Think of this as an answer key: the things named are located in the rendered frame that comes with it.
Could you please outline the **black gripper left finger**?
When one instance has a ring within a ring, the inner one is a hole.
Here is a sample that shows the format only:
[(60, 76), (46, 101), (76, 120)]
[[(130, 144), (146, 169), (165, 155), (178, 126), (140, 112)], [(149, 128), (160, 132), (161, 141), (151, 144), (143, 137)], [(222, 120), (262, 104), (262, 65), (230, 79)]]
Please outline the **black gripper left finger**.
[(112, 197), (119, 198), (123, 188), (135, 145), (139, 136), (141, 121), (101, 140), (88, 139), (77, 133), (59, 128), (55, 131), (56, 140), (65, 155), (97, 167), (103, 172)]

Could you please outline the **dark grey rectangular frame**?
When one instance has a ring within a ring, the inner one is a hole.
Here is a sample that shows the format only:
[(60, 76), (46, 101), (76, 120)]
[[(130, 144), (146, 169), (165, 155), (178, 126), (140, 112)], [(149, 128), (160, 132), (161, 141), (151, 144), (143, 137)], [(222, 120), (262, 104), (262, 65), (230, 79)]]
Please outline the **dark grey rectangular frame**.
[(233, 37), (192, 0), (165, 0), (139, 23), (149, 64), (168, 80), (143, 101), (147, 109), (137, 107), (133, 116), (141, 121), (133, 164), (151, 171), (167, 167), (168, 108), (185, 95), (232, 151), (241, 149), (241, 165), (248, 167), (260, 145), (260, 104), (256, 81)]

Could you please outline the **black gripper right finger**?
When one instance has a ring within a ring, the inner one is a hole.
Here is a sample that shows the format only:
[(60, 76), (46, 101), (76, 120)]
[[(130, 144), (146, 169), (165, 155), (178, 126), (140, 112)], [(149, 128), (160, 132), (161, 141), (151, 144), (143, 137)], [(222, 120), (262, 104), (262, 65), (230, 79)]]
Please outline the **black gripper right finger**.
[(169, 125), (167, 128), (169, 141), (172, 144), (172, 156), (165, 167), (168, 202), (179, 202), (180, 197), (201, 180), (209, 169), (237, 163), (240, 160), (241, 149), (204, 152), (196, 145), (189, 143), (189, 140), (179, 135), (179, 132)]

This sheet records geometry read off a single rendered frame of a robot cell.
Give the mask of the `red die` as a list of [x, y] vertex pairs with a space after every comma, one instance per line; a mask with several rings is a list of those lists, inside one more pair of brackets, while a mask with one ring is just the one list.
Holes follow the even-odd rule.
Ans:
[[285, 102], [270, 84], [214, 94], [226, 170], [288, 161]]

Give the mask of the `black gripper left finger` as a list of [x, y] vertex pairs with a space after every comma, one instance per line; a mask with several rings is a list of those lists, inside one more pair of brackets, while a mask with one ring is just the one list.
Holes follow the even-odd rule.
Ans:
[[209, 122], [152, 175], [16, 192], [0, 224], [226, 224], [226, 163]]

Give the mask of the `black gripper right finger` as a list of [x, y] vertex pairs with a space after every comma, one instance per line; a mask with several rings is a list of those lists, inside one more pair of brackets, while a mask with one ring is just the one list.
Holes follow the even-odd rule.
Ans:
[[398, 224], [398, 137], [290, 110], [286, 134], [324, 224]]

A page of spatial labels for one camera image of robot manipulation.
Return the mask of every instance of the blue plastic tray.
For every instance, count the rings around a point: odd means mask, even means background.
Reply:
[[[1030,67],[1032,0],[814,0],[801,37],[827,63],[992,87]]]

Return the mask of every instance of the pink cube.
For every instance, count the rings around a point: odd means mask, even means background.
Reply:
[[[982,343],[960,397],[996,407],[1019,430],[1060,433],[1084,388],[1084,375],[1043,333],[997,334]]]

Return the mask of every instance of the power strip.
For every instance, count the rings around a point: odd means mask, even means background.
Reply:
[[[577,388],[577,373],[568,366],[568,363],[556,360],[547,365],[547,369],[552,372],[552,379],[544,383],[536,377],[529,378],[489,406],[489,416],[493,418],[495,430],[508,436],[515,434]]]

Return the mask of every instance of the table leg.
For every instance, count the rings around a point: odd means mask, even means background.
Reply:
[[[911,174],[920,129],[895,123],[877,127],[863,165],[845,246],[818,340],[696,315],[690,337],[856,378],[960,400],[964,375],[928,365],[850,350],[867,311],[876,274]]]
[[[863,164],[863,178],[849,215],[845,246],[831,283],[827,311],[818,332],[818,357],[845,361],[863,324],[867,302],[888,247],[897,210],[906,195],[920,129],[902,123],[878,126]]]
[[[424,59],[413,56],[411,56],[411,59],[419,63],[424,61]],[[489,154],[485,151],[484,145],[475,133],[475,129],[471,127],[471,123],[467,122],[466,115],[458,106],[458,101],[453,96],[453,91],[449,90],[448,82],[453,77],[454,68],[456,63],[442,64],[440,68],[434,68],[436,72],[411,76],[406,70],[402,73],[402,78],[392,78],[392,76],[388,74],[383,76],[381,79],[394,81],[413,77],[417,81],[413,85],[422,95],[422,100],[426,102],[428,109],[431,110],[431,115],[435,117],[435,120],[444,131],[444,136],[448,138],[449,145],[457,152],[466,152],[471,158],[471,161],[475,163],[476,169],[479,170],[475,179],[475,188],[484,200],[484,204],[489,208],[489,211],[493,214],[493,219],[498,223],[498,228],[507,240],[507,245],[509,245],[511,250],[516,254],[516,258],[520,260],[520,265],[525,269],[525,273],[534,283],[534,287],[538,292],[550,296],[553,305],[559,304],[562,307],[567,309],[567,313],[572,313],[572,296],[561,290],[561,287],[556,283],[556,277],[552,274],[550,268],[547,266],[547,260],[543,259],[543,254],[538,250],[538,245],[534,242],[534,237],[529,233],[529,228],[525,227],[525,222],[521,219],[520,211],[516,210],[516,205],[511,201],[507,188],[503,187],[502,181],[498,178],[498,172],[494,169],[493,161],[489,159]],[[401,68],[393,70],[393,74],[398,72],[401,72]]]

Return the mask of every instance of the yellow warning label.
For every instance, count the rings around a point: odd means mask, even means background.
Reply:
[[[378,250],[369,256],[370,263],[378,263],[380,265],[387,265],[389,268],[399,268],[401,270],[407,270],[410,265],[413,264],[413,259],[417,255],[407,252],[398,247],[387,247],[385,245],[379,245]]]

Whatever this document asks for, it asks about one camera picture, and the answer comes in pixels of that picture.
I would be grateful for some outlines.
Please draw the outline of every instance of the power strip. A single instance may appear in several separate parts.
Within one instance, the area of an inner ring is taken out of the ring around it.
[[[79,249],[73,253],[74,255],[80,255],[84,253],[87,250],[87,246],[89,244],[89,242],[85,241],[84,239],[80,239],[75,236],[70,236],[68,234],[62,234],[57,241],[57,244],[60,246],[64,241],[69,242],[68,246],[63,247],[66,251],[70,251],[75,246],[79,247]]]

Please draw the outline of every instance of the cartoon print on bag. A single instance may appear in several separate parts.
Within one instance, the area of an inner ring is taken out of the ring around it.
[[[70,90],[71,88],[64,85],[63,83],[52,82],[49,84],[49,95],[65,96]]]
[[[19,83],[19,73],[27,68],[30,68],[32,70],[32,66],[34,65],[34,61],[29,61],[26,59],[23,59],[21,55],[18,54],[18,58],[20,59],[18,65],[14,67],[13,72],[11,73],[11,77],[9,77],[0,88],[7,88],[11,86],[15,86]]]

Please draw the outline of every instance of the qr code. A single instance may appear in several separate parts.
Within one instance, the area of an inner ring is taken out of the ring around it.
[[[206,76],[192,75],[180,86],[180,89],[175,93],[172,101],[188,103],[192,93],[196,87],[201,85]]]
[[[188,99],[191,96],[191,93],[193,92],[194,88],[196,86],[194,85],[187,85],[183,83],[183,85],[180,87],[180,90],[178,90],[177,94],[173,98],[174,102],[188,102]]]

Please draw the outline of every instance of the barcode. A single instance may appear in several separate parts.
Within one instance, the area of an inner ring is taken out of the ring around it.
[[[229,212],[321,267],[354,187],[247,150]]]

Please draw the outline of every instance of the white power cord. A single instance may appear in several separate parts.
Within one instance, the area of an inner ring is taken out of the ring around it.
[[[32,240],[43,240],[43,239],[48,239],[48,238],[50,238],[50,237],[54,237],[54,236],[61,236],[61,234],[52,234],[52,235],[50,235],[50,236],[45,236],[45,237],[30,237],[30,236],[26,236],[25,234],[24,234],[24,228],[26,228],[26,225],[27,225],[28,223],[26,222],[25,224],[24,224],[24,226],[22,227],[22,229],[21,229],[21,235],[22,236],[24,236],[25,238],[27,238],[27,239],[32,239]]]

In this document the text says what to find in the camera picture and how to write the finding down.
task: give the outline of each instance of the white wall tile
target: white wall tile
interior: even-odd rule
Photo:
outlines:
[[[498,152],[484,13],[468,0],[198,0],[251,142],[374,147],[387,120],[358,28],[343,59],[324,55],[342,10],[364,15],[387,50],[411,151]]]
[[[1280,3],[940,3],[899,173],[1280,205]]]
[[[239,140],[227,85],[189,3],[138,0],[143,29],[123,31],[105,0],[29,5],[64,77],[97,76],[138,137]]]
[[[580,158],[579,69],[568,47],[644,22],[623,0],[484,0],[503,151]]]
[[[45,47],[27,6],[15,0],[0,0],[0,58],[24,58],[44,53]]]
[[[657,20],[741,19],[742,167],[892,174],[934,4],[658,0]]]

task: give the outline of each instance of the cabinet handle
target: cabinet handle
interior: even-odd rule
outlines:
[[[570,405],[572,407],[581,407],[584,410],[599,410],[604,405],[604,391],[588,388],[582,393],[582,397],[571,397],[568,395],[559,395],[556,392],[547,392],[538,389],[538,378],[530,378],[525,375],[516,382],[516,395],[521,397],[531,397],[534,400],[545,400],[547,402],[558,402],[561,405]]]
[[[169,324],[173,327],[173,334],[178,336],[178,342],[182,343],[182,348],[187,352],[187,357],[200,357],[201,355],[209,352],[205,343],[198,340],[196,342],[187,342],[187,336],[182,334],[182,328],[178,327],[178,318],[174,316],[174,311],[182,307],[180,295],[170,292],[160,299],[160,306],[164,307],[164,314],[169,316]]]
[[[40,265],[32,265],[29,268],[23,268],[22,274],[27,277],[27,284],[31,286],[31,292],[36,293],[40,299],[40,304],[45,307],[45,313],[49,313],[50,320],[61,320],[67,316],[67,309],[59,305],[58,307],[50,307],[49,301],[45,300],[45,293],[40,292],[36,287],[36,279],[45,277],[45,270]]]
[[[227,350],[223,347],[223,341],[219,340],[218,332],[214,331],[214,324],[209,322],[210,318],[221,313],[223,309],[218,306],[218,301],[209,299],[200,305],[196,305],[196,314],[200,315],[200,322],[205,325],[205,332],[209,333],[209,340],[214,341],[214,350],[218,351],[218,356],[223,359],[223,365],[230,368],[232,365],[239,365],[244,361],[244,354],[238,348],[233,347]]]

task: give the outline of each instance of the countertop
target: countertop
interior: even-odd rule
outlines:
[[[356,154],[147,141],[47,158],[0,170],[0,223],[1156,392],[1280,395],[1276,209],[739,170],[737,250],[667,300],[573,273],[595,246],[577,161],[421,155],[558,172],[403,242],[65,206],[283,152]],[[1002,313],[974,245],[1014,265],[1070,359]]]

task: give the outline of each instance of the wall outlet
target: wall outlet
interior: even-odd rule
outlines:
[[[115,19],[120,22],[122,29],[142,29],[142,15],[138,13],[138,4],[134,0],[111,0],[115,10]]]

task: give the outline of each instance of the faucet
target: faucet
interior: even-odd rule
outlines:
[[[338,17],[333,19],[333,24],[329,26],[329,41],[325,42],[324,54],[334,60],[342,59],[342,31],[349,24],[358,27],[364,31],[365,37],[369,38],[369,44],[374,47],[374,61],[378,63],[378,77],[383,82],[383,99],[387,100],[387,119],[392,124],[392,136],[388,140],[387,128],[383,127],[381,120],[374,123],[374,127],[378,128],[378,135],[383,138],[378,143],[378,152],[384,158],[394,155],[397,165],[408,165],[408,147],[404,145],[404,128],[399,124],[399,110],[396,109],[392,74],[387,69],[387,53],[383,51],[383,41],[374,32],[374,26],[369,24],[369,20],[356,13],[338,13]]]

Required work: From the entries, copy every line in which the word "outlet" occurs.

Written answer:
task: give the outline of each instance of the wall outlet
target: wall outlet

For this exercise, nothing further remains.